CHAPTER EIGHT MARIA'S STORY

 

Ramona

I grew up with my grandmother and for all of my childhood that I can remember just the two of us lived in that little house on the edge of Rio Tinto. She was eighty-five when she died, but I now know that she had been an old woman for many years before that, all the years that I knew her. Why she had moved close to the mines of Rio Tinto is a forgotten mystery, for she had lost interest in her life after the age of twenty-five by her later years, by the time I was mothered by her, when she would relate tales of those early days, constantly.

 

I suppose she brought me up as her mother had brought her up, which was the way she, in turn, had been brought up, maybe by her grandmother. This explains a lot about me, a living anachronism, I sometimes think I was. Many are inspired by the old gipsy way of life, flamenco in the woods, fierce women fighting with knives to win a man, castanets; but for them it is a charming fairy tale, while for me it is laced into the tapestry of my childhood, mixed in with the life of the peasantry, life on the land, again incongruous with my childhood reality among the urban (mining town) poor. Perhaps all these strands were plaited together in me, and if so, they all had one thing in common, nothing to do with the modern world in which we live.

 

Everyone else had family but we did not, and our isolation was probably made worse by my grandmother's interminable, repetitious stories, which grew worse with her disease. The greatest excitement in her life was when Sister Clara would bring sweets for me and we would share them. I think Sister Clara realised this and would leave me double rations. At that time the very idea that I should ever live with Clara was beyond my wildest imagination, but then I suppose that would never have happened if Ramona had not returned from Cambridge. Then, at that time, Ramona and I were so far apart in years - I was fifteen- now we are so close in years, less than three years apart. But much more than the years separated us then: Clara and Ramona descended to us from Mount Olympus. And it was Mount Olympus, compared to the life I had and the little I knew, but I had, of course, no conception of their little village in the Sierra Morena, of Seville, of London.

 

I have no doubt that Clara was motivated by charity and her natural kindness, but I also have no doubt that Clara brought me to live with them to solve the problem of Ramona, the post-Cambridge Ramona, who needed something more in her life than the village school, teaching, had to offer. The development of me and my talents, which I neither knew I had then nor now, was that something. It was like a role reversal from those very first days. I would relate to Ramona the tales from my grandmother, which I knew by heart, and Ramona would write them down as short stories to be read by Clara to Ramona and me in the evenings. Charming, for a couple of months, but then we were rescued by the move to Seville, where I for the first time learned the meaning of the word education, and that is why we moved to London, Ramona and I, just three years later, when she accompanied me "to look after me" as I commenced at London University, where I graduated two years ago.

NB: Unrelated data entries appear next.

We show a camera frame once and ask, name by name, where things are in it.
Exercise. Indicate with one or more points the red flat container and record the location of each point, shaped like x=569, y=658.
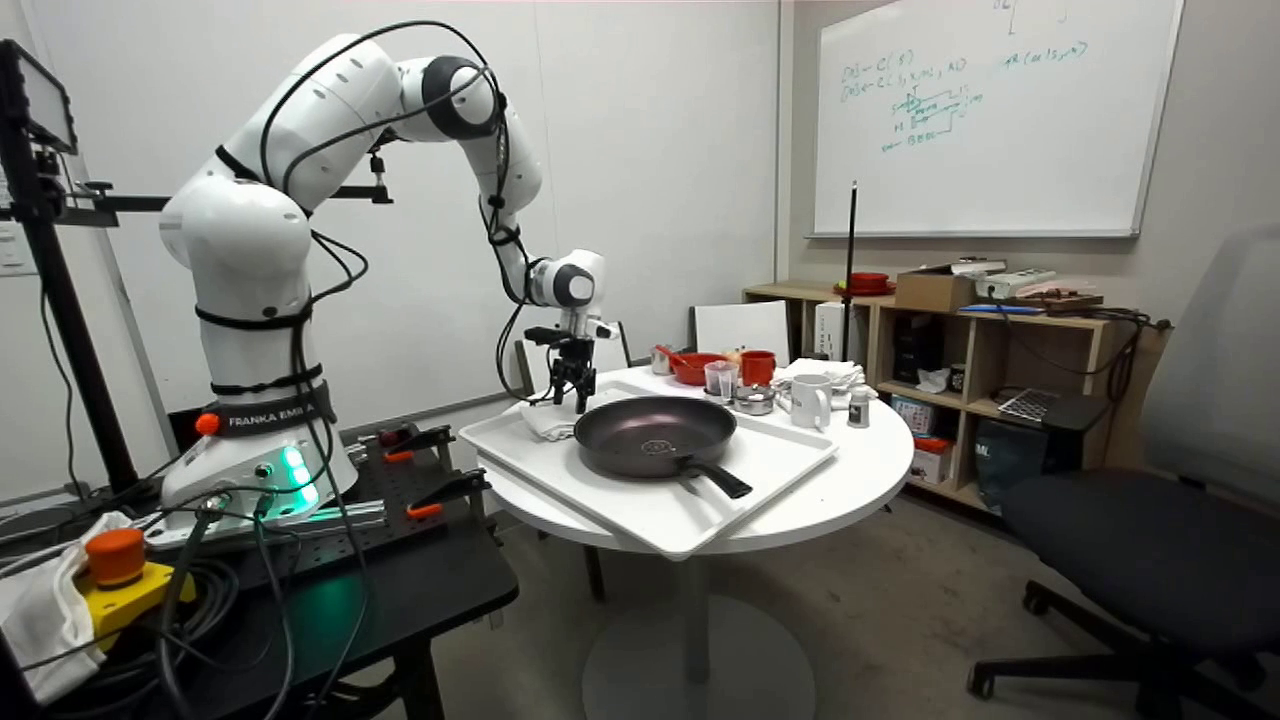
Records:
x=869, y=283

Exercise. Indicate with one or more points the wooden shelf unit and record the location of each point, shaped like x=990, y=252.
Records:
x=986, y=355

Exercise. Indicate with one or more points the dark frying pan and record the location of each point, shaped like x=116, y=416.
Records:
x=652, y=435

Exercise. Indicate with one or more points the white framed panel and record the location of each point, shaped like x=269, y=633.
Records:
x=743, y=331

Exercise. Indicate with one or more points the round white pedestal table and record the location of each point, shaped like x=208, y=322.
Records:
x=855, y=481

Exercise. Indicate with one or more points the brown cardboard box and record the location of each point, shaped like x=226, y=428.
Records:
x=930, y=293

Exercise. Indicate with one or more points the white box orange lid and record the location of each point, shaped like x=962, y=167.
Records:
x=930, y=462

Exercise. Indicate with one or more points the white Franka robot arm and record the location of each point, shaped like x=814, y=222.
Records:
x=245, y=243

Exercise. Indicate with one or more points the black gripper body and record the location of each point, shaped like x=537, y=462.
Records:
x=569, y=358

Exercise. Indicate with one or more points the white towel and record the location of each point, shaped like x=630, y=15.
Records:
x=550, y=421

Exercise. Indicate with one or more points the small black white bottle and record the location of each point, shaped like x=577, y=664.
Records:
x=856, y=404

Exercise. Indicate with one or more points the red emergency stop yellow box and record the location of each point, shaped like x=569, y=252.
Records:
x=122, y=587

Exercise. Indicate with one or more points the black camera stand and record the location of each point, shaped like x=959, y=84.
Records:
x=72, y=344

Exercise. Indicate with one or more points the flat black case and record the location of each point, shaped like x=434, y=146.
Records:
x=1055, y=404

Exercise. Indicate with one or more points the wall whiteboard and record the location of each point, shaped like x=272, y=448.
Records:
x=1012, y=146

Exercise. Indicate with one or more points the silver metal rail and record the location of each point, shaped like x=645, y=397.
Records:
x=333, y=519

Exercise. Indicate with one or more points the red cup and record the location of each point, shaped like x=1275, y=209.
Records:
x=759, y=364

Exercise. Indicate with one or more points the black orange bar clamp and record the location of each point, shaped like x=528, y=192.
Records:
x=440, y=501
x=412, y=443

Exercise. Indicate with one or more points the white plastic tray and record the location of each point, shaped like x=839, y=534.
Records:
x=787, y=453

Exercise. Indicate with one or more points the dark storage bin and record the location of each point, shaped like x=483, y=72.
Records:
x=1005, y=466

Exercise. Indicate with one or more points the stack of books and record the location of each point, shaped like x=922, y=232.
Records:
x=1021, y=284

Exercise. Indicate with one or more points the white mug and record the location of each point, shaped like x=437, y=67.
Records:
x=807, y=402

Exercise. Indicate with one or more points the thin black pole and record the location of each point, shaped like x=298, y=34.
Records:
x=855, y=267

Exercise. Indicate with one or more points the crumpled white cloth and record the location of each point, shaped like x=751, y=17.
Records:
x=43, y=627

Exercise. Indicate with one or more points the white cloth pile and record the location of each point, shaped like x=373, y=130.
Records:
x=827, y=377

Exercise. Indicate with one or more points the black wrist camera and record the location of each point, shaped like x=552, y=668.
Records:
x=537, y=335

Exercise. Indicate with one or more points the black workbench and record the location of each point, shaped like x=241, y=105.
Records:
x=403, y=587

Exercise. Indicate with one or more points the grey black office chair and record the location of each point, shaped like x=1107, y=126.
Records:
x=1144, y=544

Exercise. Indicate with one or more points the red plastic bowl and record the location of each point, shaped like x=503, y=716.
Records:
x=688, y=364

How much of life can be squeezed into a paragraph, a paragraph in which I too ascended to Mount Olympus, by now a fully paid up member of the demigods, looking for promotion.

 

I cannot say it was ever family life to me, but then I suppose that is something neither I nor Ramona have ever really had, in the conventional sense. Anyway, from the age of fourteen it was my interests which lead me on, and I suppose, with time, it is true to say that Ramona and I have become the best of friends. She encourages me in what I do, and I still give her the plots for all her stories. Knowing her as I do, I have never seen her as an artist, but more of a technician: she constructs the stories from the pieces I give her. She knows my point of view and accepts it because she knows it is true. She has taken down, virtually verbatim, whole texts I have spoken on the subject, and I have the suspicion that she may even include part of this in her new book, Ramona, simply to cock a snook at the world, now that she has won the prize.

 

So what is the problem you may wonder, when everything is hunky dory (note how I attempt, often unsuccessfully, to clad my anachronistic being with a modern veneer) and we live in clover? I think you may have guessed the problem: Ramona. Why can she not escape this past that has nothing to do with her past life, her present life, or her future? Forget it, Ramona, forget it, and leave them be, as they you, I tell her. What has it got to do with you, with me, with Clara, with anyone? They live in a different soap opera, not in ours, not even in a parallel universe, more distant than that not even tangential, forget! Forget!!! The concept of "forget it", of course, does not necessarily include the inheritance, which I would certainly not advise anyone to forget, if they had the remotest chance of getting their hands on it.

 

Ramona is not an emotional type by any stretch of the imagination. She is, in my view, and I think her own, a bit of a plodder, even if a talented one, although this is disguised by her engaging social manner and exceptional looks. So it was an extraordinary outburst, for her, when she learnt about her natural parents moving back together; Ramona rushing out into the park screaming! You must be joking, but she did; I am the athlete in our household but I could not catch her until she was halfway to Kensington Gardens. Bystanders must have assumed we were training for the Fun Run, but I am not sure what they thought about the hysterical shrieking.

 

And then within a month the real news: they are to have a child. This has had a powerful effect on Ramona that I do not really understand, and I am worried for her. What do I do?

 

***

 

If the scene at the Anchor had led you to believe that both Carmen and Alistair lived in a world dedicated to first impressions, you would not be wrong. Maybe that is why she was a performer, who made her living by creating illusion on stage, in her appearances during a performance, those minutes when she would be on stage, and why she and Caroline used to practise their entries into the cafes of Paris. Maybe that was why Alistair was a professor of literature, for reasons that a professor of literature may be better qualified to answer.

 

Whether it was really a first impression, or came alive later, Carmen saw Maria step through the garden gate of their Cambridgeshire home as a figure from Maria's grandmother's tales, stepping into the clearing from the dark forest to shout her defiance at the soldiers guarding her imprisoned lover. In fact, Maria had come to see Alistair and Carmen with the principal intention of having them invite Ramona to be a godmother when the time came. Maria thought that "inclusion" was the solution for Ramona, but then she had not met Carmen before today.

 

Ramona was never intended to be a book about singers, and certainly not opera singers, but both the real world and fate (if the two are compatible) conspire against the best of intentions. As he drove into the driveway Alistair could hear a familiar female duet echoing across the lawns, but it was unfamiliar in that it contained the familiar voice of Carmen who had no partner for duets.

 

Alistair walked across the lawn from his redbrick garage, shorter than taking the serpentine stone path. The privacy of the house would be afforded in due course by a beech hedge he had planted, but now he could see his neighbours who had stopped their game of croquet to stroll up to the border and listen to the impromptu concert. Alistair walked across to them, a painter and his flamboyant wife, a daughter and son-in-law, both Cambridge academics. Jules, the painter was laughing as he spoke to Alistair.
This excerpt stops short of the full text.